FIG. 1 is a sectional view of an injection device used in the injection method of the present invention. FIG. 2 is a cross-sectional explanatory view showing the injection process of the present invention,
(A) shows the exhaust process by reducing the pressure, and (B) shows the injection process by releasing the reduced pressure. FIG. 3 is a graph showing the reduced pressure state of the injection method according to the embodiment of the present invention. FIG. 4 is a graph showing the reduced pressure state of the injection method of the comparative example. l: Electro-optical display cells 2A, 2B: Substrate 3: Liquid necessary for electro-optical display 4: Inlet 5: Container for injection 6: Container for storage 7: Conduit 8: Float complex 11; 71' Proverb 20 (A) (B) Flute 4 figure Hajime 3z

Claims (4)

[Claims] (1) Construct a cell by sealing the periphery of the two substrates with a sealing material except for the injection port, place the cell in a vacuum chamber, and exhaust the gas inside the cell by reducing the pressure to create an electro-optical display. In a liquid injection method for an electro-optical element, in which the vacuum in the vacuum chamber is released while the injection port of the cell is in contact with the necessary liquid, and the liquid is injected into the cell, the pressure in the vacuum chamber is reduced. During the period when the gas in the cell is being evacuated, the exposed area of the liquid is made smaller than the injection period, and then during the injection period, the exposed area of the liquid is made larger so that the liquid can be injected. A liquid injection method for an electro-optical element, which is characterized by: (2) A container for injecting liquid necessary for electro-optical display and a container for storing the liquid are used, and during the period when the gas in the cell is being exhausted, the liquid is not stored in the container for injection. without supplying
A liquid injection method for an electro-optical element according to claim 1, wherein the liquid is supplied from the storage container into the injection container immediately before the injection step. (3) The container for injecting the liquid necessary for electro-optical display and the container for storing the liquid are connected by a pipe, and during the period when the gas in the cell is being evacuated, the liquid is injected into the cell.
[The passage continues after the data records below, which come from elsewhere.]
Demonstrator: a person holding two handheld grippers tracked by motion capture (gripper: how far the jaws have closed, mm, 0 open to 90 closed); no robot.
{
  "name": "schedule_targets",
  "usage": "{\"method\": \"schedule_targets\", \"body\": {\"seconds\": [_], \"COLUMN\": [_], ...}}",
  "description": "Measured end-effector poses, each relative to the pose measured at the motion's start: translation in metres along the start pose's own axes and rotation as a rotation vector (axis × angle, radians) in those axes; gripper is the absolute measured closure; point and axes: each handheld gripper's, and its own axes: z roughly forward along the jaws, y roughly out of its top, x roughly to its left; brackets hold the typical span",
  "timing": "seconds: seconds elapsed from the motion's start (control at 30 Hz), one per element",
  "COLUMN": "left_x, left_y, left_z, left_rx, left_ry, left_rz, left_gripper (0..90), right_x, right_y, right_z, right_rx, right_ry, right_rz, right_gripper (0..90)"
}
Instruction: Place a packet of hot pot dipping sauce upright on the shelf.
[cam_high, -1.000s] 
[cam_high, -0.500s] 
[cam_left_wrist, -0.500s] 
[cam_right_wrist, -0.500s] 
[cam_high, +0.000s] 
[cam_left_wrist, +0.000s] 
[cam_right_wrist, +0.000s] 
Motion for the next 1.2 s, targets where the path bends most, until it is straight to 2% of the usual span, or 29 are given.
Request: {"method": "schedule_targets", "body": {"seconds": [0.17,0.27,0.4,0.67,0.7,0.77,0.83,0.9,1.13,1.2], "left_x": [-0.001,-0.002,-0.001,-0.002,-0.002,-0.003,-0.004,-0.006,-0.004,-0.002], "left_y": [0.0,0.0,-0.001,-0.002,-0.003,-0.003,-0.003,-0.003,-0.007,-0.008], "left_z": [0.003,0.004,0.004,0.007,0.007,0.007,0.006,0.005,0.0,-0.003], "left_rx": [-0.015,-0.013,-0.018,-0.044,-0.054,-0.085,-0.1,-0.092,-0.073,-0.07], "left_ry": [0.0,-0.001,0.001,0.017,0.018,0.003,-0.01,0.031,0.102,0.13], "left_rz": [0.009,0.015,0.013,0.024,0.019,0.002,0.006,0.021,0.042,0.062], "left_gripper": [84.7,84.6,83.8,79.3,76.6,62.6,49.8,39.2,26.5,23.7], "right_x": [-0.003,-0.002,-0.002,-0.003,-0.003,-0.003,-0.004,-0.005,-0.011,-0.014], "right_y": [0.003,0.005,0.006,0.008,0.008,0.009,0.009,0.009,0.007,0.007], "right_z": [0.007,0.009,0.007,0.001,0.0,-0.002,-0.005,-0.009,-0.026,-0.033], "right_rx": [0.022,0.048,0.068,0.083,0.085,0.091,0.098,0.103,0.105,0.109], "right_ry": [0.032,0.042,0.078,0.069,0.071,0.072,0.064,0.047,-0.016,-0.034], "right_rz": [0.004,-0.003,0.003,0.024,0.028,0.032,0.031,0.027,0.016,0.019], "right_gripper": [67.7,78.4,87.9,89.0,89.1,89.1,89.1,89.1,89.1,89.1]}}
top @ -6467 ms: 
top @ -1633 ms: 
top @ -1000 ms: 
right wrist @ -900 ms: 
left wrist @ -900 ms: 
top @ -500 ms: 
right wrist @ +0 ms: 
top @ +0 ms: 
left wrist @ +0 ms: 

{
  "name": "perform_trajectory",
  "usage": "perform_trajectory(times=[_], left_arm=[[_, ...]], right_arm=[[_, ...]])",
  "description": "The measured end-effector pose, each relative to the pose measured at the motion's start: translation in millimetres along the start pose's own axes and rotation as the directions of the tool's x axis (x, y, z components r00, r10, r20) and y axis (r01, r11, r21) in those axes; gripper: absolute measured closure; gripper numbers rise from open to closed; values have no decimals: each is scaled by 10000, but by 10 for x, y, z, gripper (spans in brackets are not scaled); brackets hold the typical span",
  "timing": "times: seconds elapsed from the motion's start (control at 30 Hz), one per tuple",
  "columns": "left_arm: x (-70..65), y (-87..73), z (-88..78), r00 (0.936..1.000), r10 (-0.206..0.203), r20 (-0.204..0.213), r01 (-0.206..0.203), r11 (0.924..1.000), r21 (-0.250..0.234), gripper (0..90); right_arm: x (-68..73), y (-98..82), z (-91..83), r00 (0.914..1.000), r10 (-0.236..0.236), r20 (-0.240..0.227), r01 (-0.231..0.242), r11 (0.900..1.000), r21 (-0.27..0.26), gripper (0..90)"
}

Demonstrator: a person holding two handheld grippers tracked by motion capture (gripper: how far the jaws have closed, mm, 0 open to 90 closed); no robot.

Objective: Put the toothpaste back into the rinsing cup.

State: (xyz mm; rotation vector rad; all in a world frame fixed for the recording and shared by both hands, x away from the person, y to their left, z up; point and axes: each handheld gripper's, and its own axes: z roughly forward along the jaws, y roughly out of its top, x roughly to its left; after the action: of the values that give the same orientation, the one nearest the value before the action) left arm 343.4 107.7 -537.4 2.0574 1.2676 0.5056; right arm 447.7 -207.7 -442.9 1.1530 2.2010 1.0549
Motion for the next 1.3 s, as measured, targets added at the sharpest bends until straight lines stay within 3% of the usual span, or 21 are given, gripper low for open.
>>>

During the injection period, the liquid is supplied from the pipe into the injection container and injected into the cell, thereby exhausting the gas in the cell. 3. The liquid injection method for an electro-optical element according to claim 2, wherein the exposed area of the liquid is made smaller during the injection period than during the injection period. (4) A liquid injection method for an electro-optical element according to any one of claims 1 to 3, wherein the liquid necessary for electro-optic display is a liquid crystal.